I vividly remember the first ghost story I was told – it is a classic from the 80’s – Young lovers in their car drive into the woods. During the evening a thick mist descends, and the radio reports the recent escape of a brutal manic from an asylum in the local area. At one point the boyfriend has to leave the car, he insists his young lady opens the car door only when he knocks on the roof three times. Much later and with the woman in a state of high anxiety she is relieved to hear a knock on the roof and is about to open the door when the knock continues, well past three consecutive times, the knocking carries on all night and all through the night she remains huddled in terror within the automobile. Until finally, daylight arrives, the women gathers her courage and exits the vehicle…to find the severed head of her beau bouncing atop the car, suspended by a rope of intestines hung from a tree above.
Hardly a subtle psychological thriller but I remember the shiver it gave me and the way it stayed with me long after the tale was told. I have enjoyed ghost stories ever since.
So when Kate at Torre Abbey asked if Taleblazers wanted to put on a guided tour of the Abbey, focusing on the more spooky and supernatural stories that have grown up around the site we jumped at the chance and “The Terrible Tales of Torre Abbey” was born (Cue flash of lightning and roll of thunder).
The remit: A 45 minute tour around the site for 2 nights tours, 3 tours per night, spooky but family friendly.

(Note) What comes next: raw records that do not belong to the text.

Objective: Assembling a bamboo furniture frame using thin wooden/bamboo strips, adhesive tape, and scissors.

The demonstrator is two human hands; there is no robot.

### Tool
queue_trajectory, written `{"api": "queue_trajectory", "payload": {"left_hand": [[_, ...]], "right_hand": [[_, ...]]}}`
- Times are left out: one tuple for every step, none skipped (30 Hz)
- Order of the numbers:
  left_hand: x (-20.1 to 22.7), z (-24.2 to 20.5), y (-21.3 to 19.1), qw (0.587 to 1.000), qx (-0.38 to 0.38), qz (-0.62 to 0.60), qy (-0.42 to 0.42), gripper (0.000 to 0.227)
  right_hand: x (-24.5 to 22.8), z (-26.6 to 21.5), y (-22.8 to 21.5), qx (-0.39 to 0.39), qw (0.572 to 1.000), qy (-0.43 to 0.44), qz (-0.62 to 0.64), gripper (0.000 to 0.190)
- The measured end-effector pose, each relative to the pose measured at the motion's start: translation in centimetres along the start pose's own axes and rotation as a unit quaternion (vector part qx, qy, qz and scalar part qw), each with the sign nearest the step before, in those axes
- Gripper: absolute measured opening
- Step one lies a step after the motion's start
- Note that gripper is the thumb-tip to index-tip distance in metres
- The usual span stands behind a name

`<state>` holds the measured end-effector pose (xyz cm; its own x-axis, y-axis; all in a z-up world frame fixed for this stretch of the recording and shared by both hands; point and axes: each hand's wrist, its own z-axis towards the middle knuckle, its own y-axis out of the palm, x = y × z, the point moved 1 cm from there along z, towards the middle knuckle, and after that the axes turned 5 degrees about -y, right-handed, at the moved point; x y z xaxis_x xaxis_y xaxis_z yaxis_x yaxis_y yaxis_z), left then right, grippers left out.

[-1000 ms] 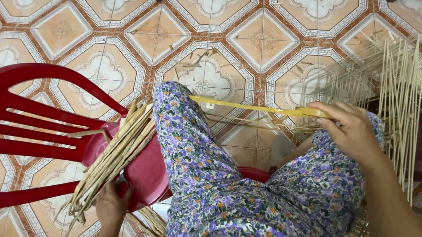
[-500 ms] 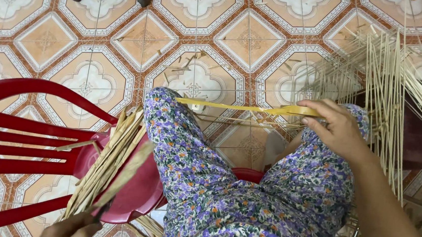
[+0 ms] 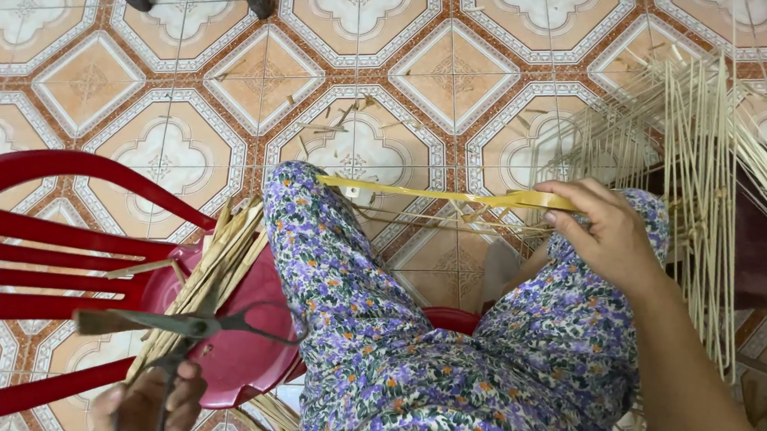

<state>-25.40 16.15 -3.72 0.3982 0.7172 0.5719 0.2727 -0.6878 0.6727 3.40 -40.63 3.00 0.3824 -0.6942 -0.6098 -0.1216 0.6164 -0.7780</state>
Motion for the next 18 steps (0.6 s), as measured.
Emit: {"api": "queue_trajectory", "payload": {"left_hand": [[0.7,-0.6,1.8,0.999,-0.034,-0.015,0.035,0.074],[1.5,-1.3,3.6,0.995,-0.067,-0.031,0.07,0.072],[2.1,-1.1,2.5,0.995,-0.066,-0.03,0.073,0.072],[2.8,-0.9,1.5,0.99,-0.115,0.022,0.073,0.062],[3.2,-0.8,0.4,0.981,-0.163,0.073,0.07,0.054],[3.2,-0.6,-0.1,0.982,-0.162,0.072,0.071,0.054],[3.2,-0.4,-0.4,0.968,-0.225,0.083,0.07,0.046],[3.2,-0.3,-0.7,0.951,-0.287,0.093,0.069,0.04],[3.1,0.3,0.1,0.951,-0.284,0.092,0.073,0.04],[3.1,0.8,0.9,0.919,-0.375,0.029,0.116,0.038],[3.3,1.7,1.8,0.871,-0.464,-0.033,0.156,0.038],[4.1,0.5,5.6,0.87,-0.465,-0.031,0.158,0.038],[4.9,-0.5,9.3,0.914,-0.355,-0.017,0.197,0.025],[5.6,-1.5,13.0,0.943,-0.239,-0.002,0.232,0.013],[6.3,-1.3,15.3,0.942,-0.242,-0.003,0.23,0.013],[7.0,-1.2,17.5,0.943,-0.223,-0.037,0.244,0.019],[7.6,-1.2,19.8,0.942,-0.204,-0.071,0.256,0.027],[7.6,0.3,20.9,0.943,-0.206,-0.071,0.253,0.027]], "right_hand": [[-0.3,0.0,-0.1,0.006,1.0,-0.001,0.002,0.039],[-0.7,0.1,-0.1,0.013,1.0,-0.002,0.005,0.039],[-0.4,0.1,0.0,0.012,1.0,-0.005,0.006,0.039],[-0.2,0.2,0.1,0.018,0.999,-0.028,-0.009,0.039],[0.0,-0.1,0.2,0.023,0.998,-0.05,-0.026,0.04],[-0.1,-0.1,0.3,0.021,0.998,-0.051,-0.026,0.04],[-0.1,0.0,0.3,0.023,0.998,-0.049,-0.02,0.04],[-0.2,0.1,0.4,0.025,0.999,-0.046,-0.014,0.04],[-0.5,0.1,0.3,0.023,0.998,-0.05,-0.014,0.04],[-0.7,0.1,0.2,0.02,0.999,-0.04,-0.008,0.04],[-0.9,0.0,0.1,0.021,0.999,-0.028,-0.004,0.041],[-0.9,0.2,0.2,0.023,0.999,-0.03,-0.005,0.041],[-0.9,0.2,0.1,0.026,0.999,-0.038,0.005,0.04],[-0.8,0.2,0.1,0.03,0.998,-0.047,0.015,0.039],[-0.7,0.2,0.2,0.032,0.998,-0.045,0.012,0.039],[-0.6,0.2,0.3,0.034,0.998,-0.048,-0.007,0.038],[-0.5,0.1,0.4,0.035,0.998,-0.05,-0.027,0.038],[0.0,0.0,0.7,0.037,0.998,-0.047,-0.028,0.038]]}}
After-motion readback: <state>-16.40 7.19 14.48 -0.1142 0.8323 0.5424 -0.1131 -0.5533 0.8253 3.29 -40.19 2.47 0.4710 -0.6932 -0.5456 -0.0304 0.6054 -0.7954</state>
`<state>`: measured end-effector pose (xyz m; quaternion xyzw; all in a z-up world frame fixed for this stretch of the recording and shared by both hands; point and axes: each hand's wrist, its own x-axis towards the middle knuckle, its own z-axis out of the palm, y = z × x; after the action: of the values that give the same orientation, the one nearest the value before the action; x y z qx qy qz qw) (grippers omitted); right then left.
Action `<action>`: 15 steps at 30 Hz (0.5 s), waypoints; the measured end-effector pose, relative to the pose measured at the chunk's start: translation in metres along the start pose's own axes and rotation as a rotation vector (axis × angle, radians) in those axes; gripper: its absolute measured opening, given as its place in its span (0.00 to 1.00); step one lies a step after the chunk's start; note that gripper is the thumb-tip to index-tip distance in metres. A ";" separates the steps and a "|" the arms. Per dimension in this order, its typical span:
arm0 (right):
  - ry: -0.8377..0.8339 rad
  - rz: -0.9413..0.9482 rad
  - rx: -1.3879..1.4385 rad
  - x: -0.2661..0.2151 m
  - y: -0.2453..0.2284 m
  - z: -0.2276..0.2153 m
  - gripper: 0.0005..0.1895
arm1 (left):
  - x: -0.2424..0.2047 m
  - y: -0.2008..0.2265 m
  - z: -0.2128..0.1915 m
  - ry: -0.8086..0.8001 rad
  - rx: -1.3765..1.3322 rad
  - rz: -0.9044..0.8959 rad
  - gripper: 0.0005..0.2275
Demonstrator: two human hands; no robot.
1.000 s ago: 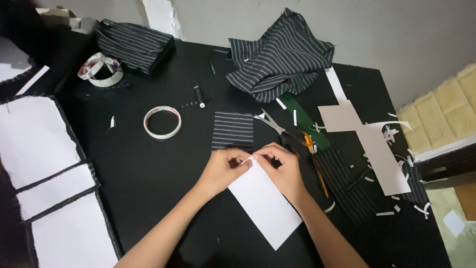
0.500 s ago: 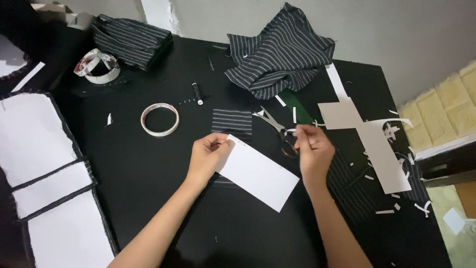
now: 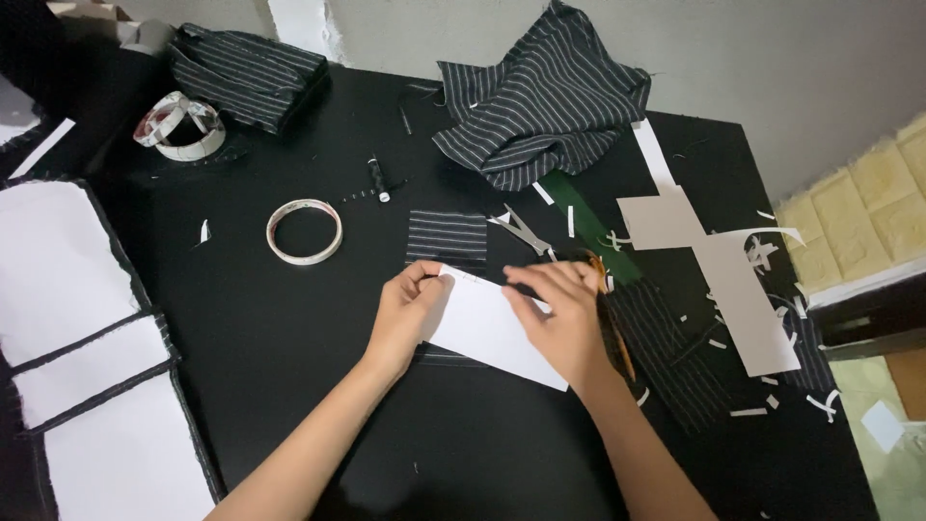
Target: Cutting and applying small strips of double-sided tape to a card component.
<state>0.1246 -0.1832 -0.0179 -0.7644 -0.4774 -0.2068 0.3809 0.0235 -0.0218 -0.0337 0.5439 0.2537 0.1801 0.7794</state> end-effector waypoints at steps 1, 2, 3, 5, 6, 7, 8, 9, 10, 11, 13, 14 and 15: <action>-0.001 0.000 0.001 0.000 -0.001 0.001 0.09 | 0.000 -0.002 0.000 0.001 0.001 -0.001 0.08; -0.024 -0.002 0.008 -0.001 -0.003 0.002 0.06 | 0.000 -0.003 0.001 -0.043 0.019 -0.001 0.08; -0.048 -0.005 0.016 -0.001 -0.004 0.003 0.04 | -0.001 -0.005 0.002 -0.087 0.037 -0.001 0.09; -0.040 -0.016 0.013 -0.003 -0.003 0.005 0.04 | -0.006 0.004 0.006 -0.129 0.060 0.004 0.09; -0.032 -0.028 0.011 -0.004 -0.002 0.005 0.04 | -0.008 0.009 0.008 -0.170 0.082 0.009 0.09; -0.032 -0.027 0.011 -0.004 -0.003 0.006 0.04 | -0.008 0.007 0.007 -0.170 0.083 0.008 0.09; -0.026 -0.043 -0.005 -0.004 -0.004 0.005 0.03 | -0.008 0.006 0.007 -0.186 0.097 0.008 0.08; -0.020 -0.058 -0.022 -0.003 -0.005 0.005 0.03 | -0.008 0.005 0.007 -0.203 0.111 0.008 0.07; -0.020 -0.056 -0.022 -0.003 -0.006 0.005 0.03 | -0.008 0.005 0.008 -0.204 0.111 0.006 0.07; -0.008 -0.069 -0.062 -0.003 -0.008 0.005 0.04 | -0.009 0.005 0.008 -0.203 0.109 -0.003 0.08; 0.004 -0.084 -0.103 -0.001 -0.012 0.003 0.05 | -0.010 0.005 0.010 -0.203 0.107 -0.011 0.09; 0.016 -0.110 -0.107 0.000 -0.015 0.002 0.05 | -0.010 0.005 0.011 -0.193 0.090 -0.018 0.09; 0.029 -0.136 -0.112 0.001 -0.018 0.001 0.05 | -0.011 0.005 0.011 -0.183 0.073 -0.025 0.09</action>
<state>0.1093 -0.1770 -0.0106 -0.7472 -0.5104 -0.2693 0.3296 0.0211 -0.0348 -0.0238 0.5828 0.1946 0.1106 0.7812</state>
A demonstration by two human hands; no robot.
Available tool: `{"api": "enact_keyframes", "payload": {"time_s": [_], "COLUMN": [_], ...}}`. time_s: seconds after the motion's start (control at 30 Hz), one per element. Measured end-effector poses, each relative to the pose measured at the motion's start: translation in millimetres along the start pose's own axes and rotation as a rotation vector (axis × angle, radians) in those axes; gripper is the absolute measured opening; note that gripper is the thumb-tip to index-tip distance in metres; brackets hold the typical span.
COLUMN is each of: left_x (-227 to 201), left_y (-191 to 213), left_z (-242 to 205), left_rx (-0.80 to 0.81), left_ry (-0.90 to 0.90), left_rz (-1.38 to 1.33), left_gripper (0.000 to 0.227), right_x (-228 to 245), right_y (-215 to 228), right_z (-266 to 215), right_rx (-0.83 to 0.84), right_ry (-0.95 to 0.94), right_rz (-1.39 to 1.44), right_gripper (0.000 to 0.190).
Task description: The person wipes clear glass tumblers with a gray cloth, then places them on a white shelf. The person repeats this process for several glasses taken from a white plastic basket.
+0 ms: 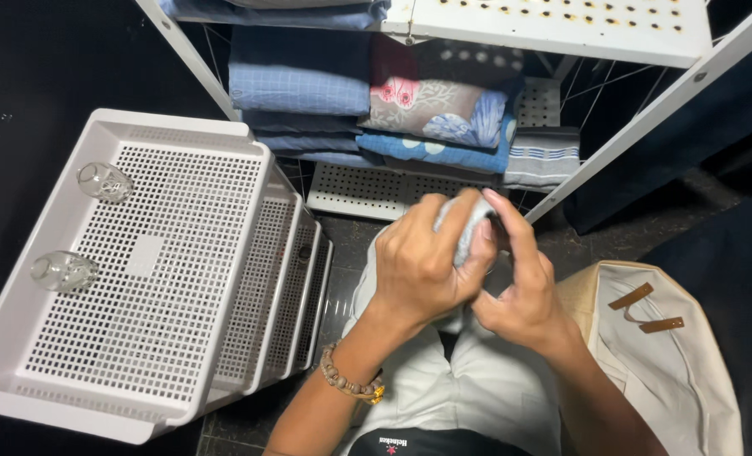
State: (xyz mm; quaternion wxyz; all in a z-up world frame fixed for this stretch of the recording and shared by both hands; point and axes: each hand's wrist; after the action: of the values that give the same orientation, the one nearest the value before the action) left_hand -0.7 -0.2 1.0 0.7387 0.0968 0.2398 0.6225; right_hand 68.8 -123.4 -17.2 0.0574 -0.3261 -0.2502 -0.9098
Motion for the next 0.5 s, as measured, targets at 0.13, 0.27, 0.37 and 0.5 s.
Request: {"api": "enact_keyframes", "payload": {"time_s": [0.13, 0.27, 0.37, 0.5], "left_x": [-2.0, -3.2, -7.6, -3.4], "left_y": [6.9, 10.2, 13.5, 24.0], "left_z": [-0.8, 8.6, 12.1, 16.5], "left_rx": [-0.107, -0.243, -0.211, -0.129], "left_ry": [-0.106, -0.178, -0.124, 0.239], "left_rz": [-0.214, -0.148, -0.436, -0.942], "left_gripper": [0.022, 0.018, 0.021, 0.021], "right_x": [-12.6, -3.6, -15.5, -12.7], "right_y": [-6.0, -8.2, -3.3, -2.5], "right_z": [-19.2, -10.5, -10.7, -6.7], "right_rx": [0.165, -0.050, -0.091, -0.224], "right_ry": [-0.394, -0.301, -0.230, -0.165], "right_rz": [0.392, -0.004, 0.010, 0.009], "right_gripper": [0.093, 0.051, 0.056, 0.067]}}
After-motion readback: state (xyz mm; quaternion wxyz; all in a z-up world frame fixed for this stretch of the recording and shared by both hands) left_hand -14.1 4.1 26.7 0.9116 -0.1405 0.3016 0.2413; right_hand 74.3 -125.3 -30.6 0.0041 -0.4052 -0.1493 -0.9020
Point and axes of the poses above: each hand's wrist, its own z-axis towards the middle knuckle, its own y-axis out of the back of the hand, x = y × z, and after that the axes turned 10 degrees about -y, right-handed
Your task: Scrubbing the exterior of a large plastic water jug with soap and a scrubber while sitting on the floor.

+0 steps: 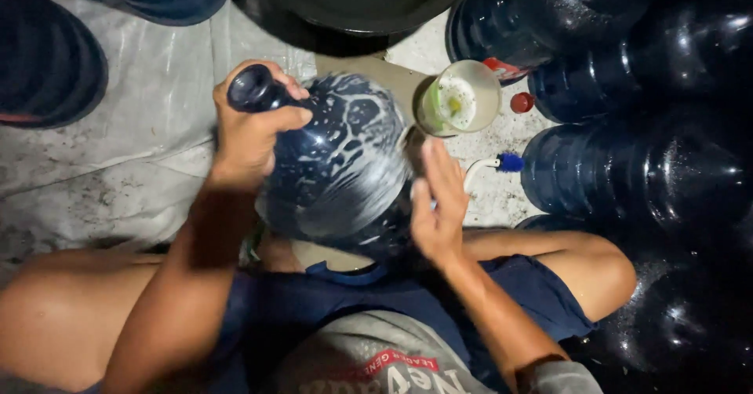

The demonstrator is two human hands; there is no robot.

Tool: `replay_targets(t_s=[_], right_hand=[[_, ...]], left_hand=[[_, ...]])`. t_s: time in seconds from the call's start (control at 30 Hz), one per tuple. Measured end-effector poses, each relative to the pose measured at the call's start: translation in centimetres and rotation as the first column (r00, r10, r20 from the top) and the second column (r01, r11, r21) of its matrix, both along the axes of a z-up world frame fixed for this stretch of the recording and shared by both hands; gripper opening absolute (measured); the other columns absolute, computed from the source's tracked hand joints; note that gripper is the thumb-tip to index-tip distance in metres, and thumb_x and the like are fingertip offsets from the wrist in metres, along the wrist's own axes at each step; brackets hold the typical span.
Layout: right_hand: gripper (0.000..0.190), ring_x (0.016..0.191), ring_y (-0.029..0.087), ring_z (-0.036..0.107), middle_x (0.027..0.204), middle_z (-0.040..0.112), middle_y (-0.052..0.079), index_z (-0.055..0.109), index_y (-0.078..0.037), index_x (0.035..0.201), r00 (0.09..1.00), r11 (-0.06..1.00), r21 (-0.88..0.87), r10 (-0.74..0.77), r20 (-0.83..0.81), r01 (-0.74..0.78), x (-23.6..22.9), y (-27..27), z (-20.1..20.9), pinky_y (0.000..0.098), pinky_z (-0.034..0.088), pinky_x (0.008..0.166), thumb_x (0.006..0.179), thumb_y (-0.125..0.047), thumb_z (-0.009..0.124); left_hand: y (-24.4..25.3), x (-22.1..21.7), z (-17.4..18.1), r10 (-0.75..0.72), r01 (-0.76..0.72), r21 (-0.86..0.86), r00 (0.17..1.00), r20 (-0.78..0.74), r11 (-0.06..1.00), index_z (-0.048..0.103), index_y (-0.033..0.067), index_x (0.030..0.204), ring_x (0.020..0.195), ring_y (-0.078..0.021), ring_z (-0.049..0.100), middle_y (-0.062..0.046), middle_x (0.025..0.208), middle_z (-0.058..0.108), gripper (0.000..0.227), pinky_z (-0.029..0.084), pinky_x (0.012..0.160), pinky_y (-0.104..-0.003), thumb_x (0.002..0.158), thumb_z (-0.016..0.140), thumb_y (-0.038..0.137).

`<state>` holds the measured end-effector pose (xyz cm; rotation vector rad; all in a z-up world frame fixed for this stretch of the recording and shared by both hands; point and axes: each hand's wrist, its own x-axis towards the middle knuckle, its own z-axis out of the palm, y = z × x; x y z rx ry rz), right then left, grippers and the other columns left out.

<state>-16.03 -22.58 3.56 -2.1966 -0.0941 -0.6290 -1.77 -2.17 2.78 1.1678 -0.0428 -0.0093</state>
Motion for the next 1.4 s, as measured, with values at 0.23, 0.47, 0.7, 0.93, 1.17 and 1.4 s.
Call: replay_targets(t_s=[0.23,0.47,0.7,0.93,1.17,1.4], right_hand=[[0.04,0.079,0.033,0.049,0.123,0.061,0.018,0.066,-0.01,0.116,0.953,0.91,-0.354,0.275,0.124,-0.217,0.1,-1.1,-2.2,0.0408,0.036,0.081,0.085,-0.023,0.044],[0.034,0.098,0.037,0.055,0.13,0.053,0.022,0.063,-0.009,0.116,0.923,0.948,-0.195,0.296,0.246,-0.252,-2.7,-1.0,-7.4,0.0447,0.034,0.09,0.087,-0.02,0.049],[0.035,0.07,0.04,0.054,0.119,0.058,0.031,0.062,0.004,0.114,0.919,0.972,-0.23,0.136,0.369,-0.051,2.6,-1.2,-3.8,0.046,0.038,0.068,0.08,-0.001,0.056],[0.039,0.068,0.032,0.047,0.109,0.061,0.023,0.062,-0.004,0.12,0.894,0.951,-0.21,0.288,0.344,-0.226,2.6,-3.7,-9.4,0.0443,0.037,0.066,0.087,-0.012,0.044],[0.04,0.087,0.031,0.052,0.128,0.057,0.011,0.058,-0.017,0.127,0.933,0.86,-0.405,0.358,0.047,-0.31,3.1,-0.2,2.9,0.0431,0.035,0.081,0.091,-0.023,0.041],[0.042,0.078,0.031,0.048,0.122,0.057,0.017,0.058,-0.012,0.13,0.977,0.906,-0.363,0.2,-0.08,-0.215,5.9,-3.4,1.6,0.0401,0.033,0.073,0.088,-0.009,0.053]], left_hand=[[2.0,2.2,-4.3,-0.252,0.244,-0.243,0.968,-0.001,0.939,0.053,-0.0018,0.085,0.083,-0.0303,0.069,-0.016,0.069,0.056,0.05,0.053,0.091,-0.038,0.043,0.076,-0.015],[2.9,2.0,-5.2,-0.236,0.233,-0.227,0.972,0.014,0.946,0.053,-0.0017,0.084,0.081,-0.0312,0.068,-0.016,0.067,0.055,0.05,0.053,0.089,-0.04,0.042,0.075,-0.015],[2.6,2.1,-5.3,-0.233,0.236,-0.199,0.972,0.038,0.951,0.053,-0.0022,0.084,0.081,-0.0304,0.068,-0.016,0.068,0.056,0.048,0.052,0.089,-0.04,0.043,0.074,-0.015],[2.5,2.1,-5.1,-0.245,0.245,-0.229,0.969,0.029,0.942,0.053,-0.003,0.083,0.079,-0.0327,0.068,-0.017,0.066,0.056,0.048,0.053,0.086,-0.041,0.042,0.075,-0.014],[1.7,0.7,-1.6,-0.145,0.157,-0.107,0.984,0.105,0.982,0.055,-0.0057,0.092,0.079,-0.0289,0.068,-0.018,0.071,0.06,0.044,0.054,0.083,-0.037,0.055,0.079,-0.007],[0.6,0.2,-0.9,0.041,-0.058,0.113,0.989,0.142,0.992,0.053,-0.0034,0.083,0.072,-0.0209,0.068,-0.017,0.069,0.062,0.037,0.055,0.072,-0.03,0.061,0.081,-0.012]])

Kate and Matt provided me with a whole heap of information including accounts of ghostly goings on stretching back through the Abbey’s 800-year history. There were regular sightings of apparitions, reports of poltergeist activity, horrible tales from the past and a few observations and feelings claimed to have been experienced by psychics on the occasions where they were allowed to survey the site.
A lot of the information was very useful, I immediately saw potential in several of the accounts and fables but I found the psychic stuff left me cold – It might come as something of a surprise to hear that I am a sceptic…I don’t really believe in an afterlife, an immortal soul or the notion that the dead can communicate with the living. However, I am fascinated by the paranormal and further to that I enjoy stories, folk tales and mythology from all around the world – many of these things require you to suspend your disbelief and just roll with it for the sake of the story, something I am more than happy to do.
I decided I wanted to include as much as I could that would complement the activities we already do with the fine folks at Torre Abbey, so I made sure I wrote sections that covered the Spanish Armada of 1558 and the Siege of the Abbey in 1351 – the two workshops we currently have available running at the site – and linked those into the ghost sightings. There was a wonderfully grisly tale of a fellow called William Anning who had his leg amputated in the Cary dining room, some various other reports of ethereal figures and I ended the tour in the Undercroft with a straight up Ghost Story that I wrote many years ago called “Blood and Gold” It has no basis in fact nor does it contain anything remotely historically accurate but it’s a great yarn in my opinion and well tested as I have been telling it for more than 15 years.
I heartily enjoyed the two nights and the event bought in some lovely people (many who dressed up for extra spookiness) – we have some email addresses and hope to send out a little questionnaire later this month, all in all a great success, many thanks to the Torre Abbey crew and everyone who attended – I hope we can do it again next year, bigger and even scarier.